● EXERCISE PROMPT:
Here is a block of records. Copy every one of them exactly.

● DATA FOR THIS EXERCISE:
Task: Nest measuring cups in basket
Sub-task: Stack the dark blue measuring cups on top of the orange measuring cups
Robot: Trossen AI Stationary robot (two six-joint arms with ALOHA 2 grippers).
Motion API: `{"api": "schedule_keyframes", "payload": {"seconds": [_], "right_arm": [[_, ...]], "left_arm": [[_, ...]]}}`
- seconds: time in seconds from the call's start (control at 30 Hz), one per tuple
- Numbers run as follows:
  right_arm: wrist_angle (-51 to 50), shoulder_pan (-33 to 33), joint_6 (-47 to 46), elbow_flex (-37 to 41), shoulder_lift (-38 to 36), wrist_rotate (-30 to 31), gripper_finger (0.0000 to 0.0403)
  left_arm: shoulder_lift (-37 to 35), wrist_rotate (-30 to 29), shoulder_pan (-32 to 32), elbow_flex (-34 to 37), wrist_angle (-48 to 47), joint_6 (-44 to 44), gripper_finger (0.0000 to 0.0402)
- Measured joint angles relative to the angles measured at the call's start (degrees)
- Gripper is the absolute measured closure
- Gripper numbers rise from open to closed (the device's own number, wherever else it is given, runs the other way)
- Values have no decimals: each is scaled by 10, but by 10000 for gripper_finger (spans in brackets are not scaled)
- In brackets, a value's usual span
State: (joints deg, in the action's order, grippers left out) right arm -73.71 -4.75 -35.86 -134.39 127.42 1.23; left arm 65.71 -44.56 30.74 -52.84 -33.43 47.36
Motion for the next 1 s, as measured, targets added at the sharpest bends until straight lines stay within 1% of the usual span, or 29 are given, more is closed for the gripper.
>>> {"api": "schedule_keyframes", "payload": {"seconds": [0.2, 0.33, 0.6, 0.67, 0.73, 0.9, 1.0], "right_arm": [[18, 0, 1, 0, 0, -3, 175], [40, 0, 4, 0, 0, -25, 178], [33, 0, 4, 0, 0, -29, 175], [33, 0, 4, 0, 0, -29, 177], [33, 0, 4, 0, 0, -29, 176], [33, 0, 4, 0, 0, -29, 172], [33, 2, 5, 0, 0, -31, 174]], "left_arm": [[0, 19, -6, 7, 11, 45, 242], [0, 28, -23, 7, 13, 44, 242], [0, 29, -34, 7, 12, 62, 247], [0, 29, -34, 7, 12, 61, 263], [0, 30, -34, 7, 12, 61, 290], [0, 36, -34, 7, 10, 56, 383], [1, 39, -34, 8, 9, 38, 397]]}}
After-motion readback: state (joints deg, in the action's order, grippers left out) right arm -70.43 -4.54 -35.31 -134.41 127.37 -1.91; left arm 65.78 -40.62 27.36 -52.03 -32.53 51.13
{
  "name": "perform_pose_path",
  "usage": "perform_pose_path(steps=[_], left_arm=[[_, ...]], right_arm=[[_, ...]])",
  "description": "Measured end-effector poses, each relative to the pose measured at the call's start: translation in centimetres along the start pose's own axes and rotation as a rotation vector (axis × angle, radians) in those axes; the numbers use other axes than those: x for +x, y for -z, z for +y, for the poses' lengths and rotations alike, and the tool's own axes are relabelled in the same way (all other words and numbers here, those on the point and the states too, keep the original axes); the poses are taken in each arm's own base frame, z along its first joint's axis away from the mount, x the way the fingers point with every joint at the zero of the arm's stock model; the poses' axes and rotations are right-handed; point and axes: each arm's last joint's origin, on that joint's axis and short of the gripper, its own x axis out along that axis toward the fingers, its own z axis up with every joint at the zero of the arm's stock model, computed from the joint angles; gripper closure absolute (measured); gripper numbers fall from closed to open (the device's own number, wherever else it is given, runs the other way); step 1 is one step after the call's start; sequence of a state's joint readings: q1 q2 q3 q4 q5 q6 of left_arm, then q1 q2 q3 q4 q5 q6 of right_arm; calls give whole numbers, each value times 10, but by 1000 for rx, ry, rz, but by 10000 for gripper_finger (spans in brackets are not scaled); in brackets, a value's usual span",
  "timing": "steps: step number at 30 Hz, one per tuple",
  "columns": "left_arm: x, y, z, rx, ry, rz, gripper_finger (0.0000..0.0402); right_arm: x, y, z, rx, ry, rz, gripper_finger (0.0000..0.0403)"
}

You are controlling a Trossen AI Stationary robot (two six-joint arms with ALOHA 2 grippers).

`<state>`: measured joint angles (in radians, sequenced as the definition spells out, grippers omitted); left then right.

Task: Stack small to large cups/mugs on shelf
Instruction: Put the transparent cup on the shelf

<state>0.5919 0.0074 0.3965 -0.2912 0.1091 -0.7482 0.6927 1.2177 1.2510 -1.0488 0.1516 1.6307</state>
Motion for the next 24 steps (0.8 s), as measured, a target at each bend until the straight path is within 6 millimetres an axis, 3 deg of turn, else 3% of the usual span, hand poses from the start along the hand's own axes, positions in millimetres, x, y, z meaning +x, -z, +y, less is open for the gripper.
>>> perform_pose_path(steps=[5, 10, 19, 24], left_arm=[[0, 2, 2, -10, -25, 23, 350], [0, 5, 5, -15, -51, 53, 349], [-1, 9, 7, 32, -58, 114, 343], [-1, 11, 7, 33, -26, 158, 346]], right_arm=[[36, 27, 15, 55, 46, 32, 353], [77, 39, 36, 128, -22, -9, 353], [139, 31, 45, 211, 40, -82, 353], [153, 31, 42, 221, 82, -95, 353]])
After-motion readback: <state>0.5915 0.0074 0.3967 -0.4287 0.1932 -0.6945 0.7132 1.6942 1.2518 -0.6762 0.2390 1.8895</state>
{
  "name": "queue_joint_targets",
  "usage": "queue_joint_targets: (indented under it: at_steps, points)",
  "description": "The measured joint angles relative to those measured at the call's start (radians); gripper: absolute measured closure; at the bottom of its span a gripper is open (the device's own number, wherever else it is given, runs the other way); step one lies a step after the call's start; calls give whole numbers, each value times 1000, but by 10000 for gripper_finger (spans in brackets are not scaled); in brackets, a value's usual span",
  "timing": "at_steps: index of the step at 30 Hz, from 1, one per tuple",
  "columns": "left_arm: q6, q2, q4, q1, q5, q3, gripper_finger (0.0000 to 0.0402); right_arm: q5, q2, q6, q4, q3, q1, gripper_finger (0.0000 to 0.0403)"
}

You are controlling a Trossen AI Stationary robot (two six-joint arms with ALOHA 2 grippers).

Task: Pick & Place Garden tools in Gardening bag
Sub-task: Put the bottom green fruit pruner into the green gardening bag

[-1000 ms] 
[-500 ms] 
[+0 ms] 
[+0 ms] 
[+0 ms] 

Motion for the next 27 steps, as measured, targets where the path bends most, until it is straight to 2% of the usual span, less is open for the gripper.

● RESPONSE FOR THIS EXERCISE:
Task: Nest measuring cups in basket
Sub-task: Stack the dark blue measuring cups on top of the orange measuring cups
Robot: Trossen AI Stationary robot (two six-joint arms with ALOHA 2 grippers).
Motion API: `{"api": "schedule_keyframes", "payload": {"seconds": [_], "right_arm": [[_, ...]], "left_arm": [[_, ...]]}}`
- seconds: time in seconds from the call's start (control at 30 Hz), one per tuple
- Numbers run as follows:
  right_arm: wrist_angle (-51 to 50), shoulder_pan (-33 to 33), joint_6 (-47 to 46), elbow_flex (-37 to 41), shoulder_lift (-38 to 36), wrist_rotate (-30 to 31), gripper_finger (0.0000 to 0.0403)
  left_arm: shoulder_lift (-37 to 35), wrist_rotate (-30 to 29), shoulder_pan (-32 to 32), elbow_flex (-34 to 37), wrist_angle (-48 to 47), joint_6 (-44 to 44), gripper_finger (0.0000 to 0.0402)
- Measured joint angles relative to the angles measured at the call's start (degrees)
- Gripper is the absolute measured closure
- Gripper numbers rise from open to closed (the device's own number, wherever else it is given, runs the other way)
- Values have no decimals: each is scaled by 10, but by 10000 for gripper_finger (spans in brackets are not scaled)
- In brackets, a value's usual span
State: (joints deg, in the action's order, grippers left out) right arm -73.71 -4.75 -35.86 -134.39 127.42 1.23; left arm 65.71 -44.56 30.74 -52.84 -33.43 47.36
Motion for the next 1 s, as measured, targets added at the sharpest bends until straight lines stay within 1% of the usual span, or 29 are given, more is closed for the gripper.
>>> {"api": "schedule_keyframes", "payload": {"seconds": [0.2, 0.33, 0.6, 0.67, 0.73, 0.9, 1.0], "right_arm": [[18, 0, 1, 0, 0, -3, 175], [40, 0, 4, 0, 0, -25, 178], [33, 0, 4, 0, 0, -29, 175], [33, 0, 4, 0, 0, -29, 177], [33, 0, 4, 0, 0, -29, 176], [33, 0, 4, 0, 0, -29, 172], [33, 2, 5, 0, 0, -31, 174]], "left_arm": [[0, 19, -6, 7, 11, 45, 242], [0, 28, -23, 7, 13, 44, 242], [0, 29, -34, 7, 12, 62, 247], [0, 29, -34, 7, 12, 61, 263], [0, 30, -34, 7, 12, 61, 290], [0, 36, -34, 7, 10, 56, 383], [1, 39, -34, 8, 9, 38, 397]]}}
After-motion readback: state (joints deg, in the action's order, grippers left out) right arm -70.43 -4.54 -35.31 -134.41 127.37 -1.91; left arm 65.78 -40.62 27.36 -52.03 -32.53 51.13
{
  "name": "perform_pose_path",
  "usage": "perform_pose_path(steps=[_], left_arm=[[_, ...]], right_arm=[[_, ...]])",
  "description": "Measured end-effector poses, each relative to the pose measured at the call's start: translation in centimetres along the start pose's own axes and rotation as a rotation vector (axis × angle, radians) in those axes; the numbers use other axes than those: x for +x, y for -z, z for +y, for the poses' lengths and rotations alike, and the tool's own axes are relabelled in the same way (all other words and numbers here, those on the point and the states too, keep the original axes); the poses are taken in each arm's own base frame, z along its first joint's axis away from the mount, x the way the fingers point with every joint at the zero of the arm's stock model; the poses' axes and rotations are right-handed; point and axes: each arm's last joint's origin, on that joint's axis and short of the gripper, its own x axis out along that axis toward the fingers, its own z axis up with every joint at the zero of the arm's stock model, computed from the joint angles; gripper closure absolute (measured); gripper numbers fall from closed to open (the device's own number, wherever else it is given, runs the other way); step 1 is one step after the call's start; sequence of a state's joint readings: q1 q2 q3 q4 q5 q6 of left_arm, then q1 q2 q3 q4 q5 q6 of right_arm; calls give whole numbers, each value times 10, but by 1000 for rx, ry, rz, but by 10000 for gripper_finger (spans in brackets are not scaled); in brackets, a value's usual span",
  "timing": "steps: step number at 30 Hz, one per tuple",
  "columns": "left_arm: x, y, z, rx, ry, rz, gripper_finger (0.0000..0.0402); right_arm: x, y, z, rx, ry, rz, gripper_finger (0.0000..0.0403)"
}

You are controlling a Trossen AI Stationary robot (two six-joint arms with ALOHA 2 grippers).

`<state>`: measured joint angles (in radians, sequenced as the definition spells out, grippers omitted); left then right.

Task: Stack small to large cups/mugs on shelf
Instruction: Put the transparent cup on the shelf

<state>0.5919 0.0074 0.3965 -0.2912 0.1091 -0.7482 0.6927 1.2177 1.2510 -1.0488 0.1516 1.6307</state>
Motion for the next 24 steps (0.8 s), as measured, a target at each bend until the straight path is within 6 millimetres an axis, 3 deg of turn, else 3% of the usual span, hand poses from the start along the hand's own axes, positions in millimetres, x, y, z meaning +x, -z, +y, less is open for the gripper.
>>> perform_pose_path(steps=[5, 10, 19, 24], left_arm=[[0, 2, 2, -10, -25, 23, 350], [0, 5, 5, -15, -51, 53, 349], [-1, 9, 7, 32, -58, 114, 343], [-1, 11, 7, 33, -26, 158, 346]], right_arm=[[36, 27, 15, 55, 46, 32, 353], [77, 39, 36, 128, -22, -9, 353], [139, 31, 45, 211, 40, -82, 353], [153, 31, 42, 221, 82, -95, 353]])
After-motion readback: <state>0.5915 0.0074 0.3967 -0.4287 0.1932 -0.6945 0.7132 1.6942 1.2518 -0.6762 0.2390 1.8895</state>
{
  "name": "queue_joint_targets",
  "usage": "queue_joint_targets: (indented under it: at_steps, points)",
  "description": "The measured joint angles relative to those measured at the call's start (radians); gripper: absolute measured closure; at the bottom of its span a gripper is open (the device's own number, wherever else it is given, runs the other way); step one lies a step after the call's start; calls give whole numbers, each value times 1000, but by 10000 for gripper_finger (spans in brackets are not scaled); in brackets, a value's usual span",
  "timing": "at_steps: index of the step at 30 Hz, from 1, one per tuple",
  "columns": "left_arm: q6, q2, q4, q1, q5, q3, gripper_finger (0.0000 to 0.0402); right_arm: q5, q2, q6, q4, q3, q1, gripper_finger (0.0000 to 0.0403)"
}

You are controlling a Trossen AI Stationary robot (two six-joint arms with ALOHA 2 grippers).

Task: Pick & Place Garden tools in Gardening bag
Sub-task: Put the bottom green fruit pruner into the green gardening bag

[-1000 ms] 
[-500 ms] 
[+0 ms] 
[+0 ms] 
[+0 ms] 

Motion for the next 27 steps, as measured, targets where the path bends most, until it is straight to 2% of the usual span, less is open for the gripper.

The response to this exercise is finished.